This paper probes into the ‘epistemological violence’ (Shiva, 1988)—brought about by the ruptures in the disciplinary paradigms in the aftermath of 1945—that consistently put into question the epistemic basis, social significance and economic viability of Humanities in particular and, liberal education in general. Knowledge has long become the most thriving industry in the post-industrial professional society. Consequently, modern university has fully gravitated towards approximating private corporations. Privatisation of higher education has reduced knowledge into its saleability making such epistemological branches as History, Philosophy, Literature, Fine Arts, Music, to name a few, redundant. Departments of Natural Sciences are undergoing an existential crisis, as well. On the contrary, the xenophobic nation-states’ paranoia for national security that seems to be pacified only by manufacturing nuclear weaponry and genocidal ammunitions, ironically finds consensual legitimisation by the ‘scientific temper’ of the milieu. An ideology of development embedded in this ‘scientific temper’ resolutely elevates ‘modern’ science (modern technologies being its public face) as sacrosanct, thereby, the most legitimate ‘justificatory principle’ (Nandy, 1988) of the state. On the flipside, this kind of systematic ‘scientisation’ of social psyche constructs a consensus against the importance of Liberal Arts, Humanities and Basic Sciences as legitimate academic disciplines in higher education. Such social conditioning, in the name of development, aids predominantly to supplant the pre-modern paradigms of knowledge with a reified, practical, professional, value-free, instrumentalist, vocational, and utilitarian one. As a result, critical knowledge derived from an intellectual enquiry becomes subjugated to uncritical emulation and dependency yielding to the production of homogenous skilled workers for the corporate (Heller, 2016). In view of the above, this paper questions the moral imperative of university education. Is there an ‘outside’ or an ‘alternative’ to knowledge capitalism and technocratic control over systems of higher education?

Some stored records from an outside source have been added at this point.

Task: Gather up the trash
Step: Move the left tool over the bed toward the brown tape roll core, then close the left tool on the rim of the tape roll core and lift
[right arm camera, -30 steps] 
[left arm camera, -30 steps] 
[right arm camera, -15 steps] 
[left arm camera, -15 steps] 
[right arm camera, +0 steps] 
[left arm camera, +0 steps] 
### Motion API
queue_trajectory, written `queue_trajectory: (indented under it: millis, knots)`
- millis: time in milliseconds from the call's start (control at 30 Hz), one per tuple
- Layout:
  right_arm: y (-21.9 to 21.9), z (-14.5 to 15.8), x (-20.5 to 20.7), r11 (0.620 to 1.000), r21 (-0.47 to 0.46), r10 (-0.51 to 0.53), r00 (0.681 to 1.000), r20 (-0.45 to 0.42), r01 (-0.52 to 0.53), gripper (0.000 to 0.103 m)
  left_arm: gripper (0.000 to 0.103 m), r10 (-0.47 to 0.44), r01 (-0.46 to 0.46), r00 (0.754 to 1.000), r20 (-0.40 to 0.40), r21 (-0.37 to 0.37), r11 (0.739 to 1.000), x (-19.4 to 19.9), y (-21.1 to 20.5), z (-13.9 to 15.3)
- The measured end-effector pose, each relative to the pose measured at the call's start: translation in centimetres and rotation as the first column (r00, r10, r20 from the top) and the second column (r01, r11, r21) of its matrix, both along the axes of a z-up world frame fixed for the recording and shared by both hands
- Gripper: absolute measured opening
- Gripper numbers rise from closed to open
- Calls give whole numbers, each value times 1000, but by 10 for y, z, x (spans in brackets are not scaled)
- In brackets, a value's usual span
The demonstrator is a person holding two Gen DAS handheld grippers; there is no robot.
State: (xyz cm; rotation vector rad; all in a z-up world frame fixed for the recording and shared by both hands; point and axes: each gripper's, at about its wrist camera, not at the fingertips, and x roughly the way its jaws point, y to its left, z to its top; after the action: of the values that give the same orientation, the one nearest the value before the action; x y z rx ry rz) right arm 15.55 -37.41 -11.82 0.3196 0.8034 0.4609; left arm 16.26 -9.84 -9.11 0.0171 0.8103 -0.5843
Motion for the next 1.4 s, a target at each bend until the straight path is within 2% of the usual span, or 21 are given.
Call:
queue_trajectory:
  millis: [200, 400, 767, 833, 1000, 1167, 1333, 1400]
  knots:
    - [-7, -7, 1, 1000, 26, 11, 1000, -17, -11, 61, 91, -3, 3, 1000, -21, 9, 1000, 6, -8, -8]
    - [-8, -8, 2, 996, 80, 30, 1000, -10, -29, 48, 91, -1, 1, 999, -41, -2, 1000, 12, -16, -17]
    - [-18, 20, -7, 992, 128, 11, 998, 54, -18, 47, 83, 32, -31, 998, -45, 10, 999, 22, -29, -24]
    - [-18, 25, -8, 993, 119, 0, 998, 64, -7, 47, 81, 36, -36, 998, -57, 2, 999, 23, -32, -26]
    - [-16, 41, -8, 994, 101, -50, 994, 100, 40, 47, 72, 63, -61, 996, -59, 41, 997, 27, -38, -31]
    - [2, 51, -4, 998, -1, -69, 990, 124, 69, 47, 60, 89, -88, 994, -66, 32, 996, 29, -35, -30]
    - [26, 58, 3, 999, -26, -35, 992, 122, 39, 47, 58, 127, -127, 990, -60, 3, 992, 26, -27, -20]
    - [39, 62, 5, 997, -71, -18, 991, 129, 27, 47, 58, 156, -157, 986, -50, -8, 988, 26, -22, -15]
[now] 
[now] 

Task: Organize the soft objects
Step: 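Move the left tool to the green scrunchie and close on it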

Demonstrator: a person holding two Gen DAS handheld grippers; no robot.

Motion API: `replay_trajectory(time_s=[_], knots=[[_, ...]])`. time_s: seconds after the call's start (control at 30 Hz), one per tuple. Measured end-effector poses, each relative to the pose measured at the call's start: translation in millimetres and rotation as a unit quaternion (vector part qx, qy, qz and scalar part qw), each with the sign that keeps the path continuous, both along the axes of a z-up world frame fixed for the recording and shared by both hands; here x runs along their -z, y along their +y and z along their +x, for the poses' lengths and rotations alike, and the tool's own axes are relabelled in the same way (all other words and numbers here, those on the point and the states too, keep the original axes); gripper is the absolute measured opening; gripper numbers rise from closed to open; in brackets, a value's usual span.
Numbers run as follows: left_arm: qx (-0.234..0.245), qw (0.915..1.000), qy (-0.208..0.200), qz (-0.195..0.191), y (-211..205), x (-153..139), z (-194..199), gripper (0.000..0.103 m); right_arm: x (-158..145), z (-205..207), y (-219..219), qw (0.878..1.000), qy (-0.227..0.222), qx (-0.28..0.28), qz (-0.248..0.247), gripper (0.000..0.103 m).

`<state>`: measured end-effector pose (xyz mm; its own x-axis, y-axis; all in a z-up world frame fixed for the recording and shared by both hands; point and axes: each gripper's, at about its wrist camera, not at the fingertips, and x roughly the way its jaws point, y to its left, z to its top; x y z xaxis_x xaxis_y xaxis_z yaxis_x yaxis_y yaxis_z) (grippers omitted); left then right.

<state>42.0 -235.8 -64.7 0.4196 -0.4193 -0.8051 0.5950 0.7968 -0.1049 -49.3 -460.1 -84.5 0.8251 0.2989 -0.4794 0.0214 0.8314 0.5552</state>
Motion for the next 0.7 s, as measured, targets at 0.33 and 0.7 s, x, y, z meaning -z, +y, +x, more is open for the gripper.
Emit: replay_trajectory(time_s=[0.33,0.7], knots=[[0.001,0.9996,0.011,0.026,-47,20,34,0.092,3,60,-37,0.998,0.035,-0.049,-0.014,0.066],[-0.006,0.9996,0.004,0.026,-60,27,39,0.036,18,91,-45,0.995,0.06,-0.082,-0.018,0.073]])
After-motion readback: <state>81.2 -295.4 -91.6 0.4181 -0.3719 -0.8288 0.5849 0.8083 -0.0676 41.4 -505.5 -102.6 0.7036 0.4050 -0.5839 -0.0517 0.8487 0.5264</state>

Keywords: Human Sciences; knowledge capitalism, epistemological violence, scientisation;
References
[1] Heller, H. (2016). The Capitalist University: The Transformations of Higher Education in the United States since 1945. London: Pluto Press.
[2] Nandy, A. (1988). Introduction: Science as a Reason of State. In A. Nandy (Ed.), Science, Hegemony & Violence: A Requiem for Modernity. New Dehli: Oxford University Press.
[3] Shiva, V. (1988). Reductionist Science as Epitemological Violence. In Science, Hegemony & Violence: A Requiem for Modernity. New Delhi: Oxford University Press.